Они попали в одну и ту же больницу. Он – с сотрясением мозга и сломанным носом, она – с ушибом плечевого сустава.
Выкрашенные в отвратительный цвет казенные стены, продавленные кровати, окна без штор, тусклые лампы и тяжелый, спертый воздух в палате – вот финальные декорации дня, который странно начался, жутко прошел и совсем худо закончился.
Максим даже вспомнить не мог, когда еще на него разом обрушивалось столько напастей. Оставалось только надеяться, что они отстанут и уйдут, как ушел в небытие этот мерзкий, проклятый день.
На следующее утро блондинка пришла к нему в палату с большим пакетом фруктов.
– Простите меня, – пробормотала она, с ужасом разглядывая распухшее и посиневшее лицо Танкована. – Это все из-за моей близорукости. Я разбила очки, а заказать новые не успела.
У Максима кружилась голова, и он едва ворочал языком.
– Вы-то как? В порядке? Сильно ушиблись?
– До свадьбы заживет, – виновато улыбаясь, заверила девушка.

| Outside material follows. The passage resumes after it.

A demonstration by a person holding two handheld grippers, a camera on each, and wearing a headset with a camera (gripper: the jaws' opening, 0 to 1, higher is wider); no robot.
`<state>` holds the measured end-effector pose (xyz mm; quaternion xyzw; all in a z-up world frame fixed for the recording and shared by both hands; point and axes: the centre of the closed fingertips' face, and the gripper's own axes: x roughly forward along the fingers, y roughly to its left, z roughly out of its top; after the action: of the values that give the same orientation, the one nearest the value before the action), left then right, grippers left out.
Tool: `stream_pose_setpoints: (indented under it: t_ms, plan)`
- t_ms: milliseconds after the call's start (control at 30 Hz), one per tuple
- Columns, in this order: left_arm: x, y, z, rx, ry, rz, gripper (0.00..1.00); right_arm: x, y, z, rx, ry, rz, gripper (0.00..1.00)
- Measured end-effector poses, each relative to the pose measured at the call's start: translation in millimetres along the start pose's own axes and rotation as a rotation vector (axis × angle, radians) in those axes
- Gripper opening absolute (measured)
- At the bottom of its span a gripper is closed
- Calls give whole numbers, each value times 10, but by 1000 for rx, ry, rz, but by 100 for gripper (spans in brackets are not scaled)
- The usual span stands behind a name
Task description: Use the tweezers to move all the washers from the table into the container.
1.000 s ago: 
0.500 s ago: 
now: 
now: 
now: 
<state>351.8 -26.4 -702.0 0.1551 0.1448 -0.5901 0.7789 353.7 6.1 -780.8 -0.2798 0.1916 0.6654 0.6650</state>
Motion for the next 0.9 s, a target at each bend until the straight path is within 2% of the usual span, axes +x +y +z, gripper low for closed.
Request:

– Значит, вы не замужем, – машинально констатировал Максим, а про себя подумал: «Немудрено».
Блондинка оказалась не страшненькой, но и не красавицей. Про таких говорят: «На любителя». Невысокого роста, худая, с небольшой, едва угадываемой под топиком грудью, с простым, незапоминающимся лицом, которое досадно портила крупная родинка под носом, в тяжелых, излишне строгих очках с узкими прямоугольными стеклами, она была похожа на библиотекаря из провинциального городка, которая стесняется того, что она умнее окружающих, и поэтому заранее боится мужчин.
– Мне бы хотелось загладить вину перед вами, – произнесла девушка, пристроив пакет с фруктами на тумбочке. – Что мне сделать для этого?
«Исчезнуть», – мысленно ответил Максим, а вслух поинтересовался:
– Как вас зовут?
– Татьяна.
– Вот что, Татьяна. – Он облизал сухие губы и приподнялся на подушке. – Вам не нужно чувствовать себя виноватой. Я не держу на вас зла и не таю обиды. Постарайтесь в будущем не забывать очки, когда выходите из дома. Прощайте.
Она закусила губу.
– До свидания. На всякий случай оставляю вам свою визитную карточку. Если что-то понадобится – обращайтесь смело. – Татьяна протянула Максиму прямоугольник плотной, дорогой бумаги цвета кофе с молоком. – Поправляйтесь.
И девушка ушла.
– Адвокатское бюро «Глуз энд партнерс», – вслух прочитал Танкован. – Михеева Татьяна, экзекьютив директор… – Он вздохнул и положил визитку на край тумбочки, рядом с пакетом, принесенным блондинкой. – Надеюсь, что адвокаты мне не понадобятся… – Потом скривился и добавил: – Если с работодателем не придется судиться.
Накануне вечером Максим позвонил Лиснянской. Он едва шевелил губами и, превозмогая слабость и подкатывающую дурноту, пролепетал в трубку:
– Анна Ильинична… Простите, что подвел вас… Я попал в больницу с переломами и сотрясением мозга… Авария…
– Ты очень расстроил меня, Танкован, – сухо ответила Лиснянская. – При любом форс-мажоре предупреждать начальство следует незамедлительно. А сейчас уже девять вечера. Я успела приготовить приказ о твоем увольнении.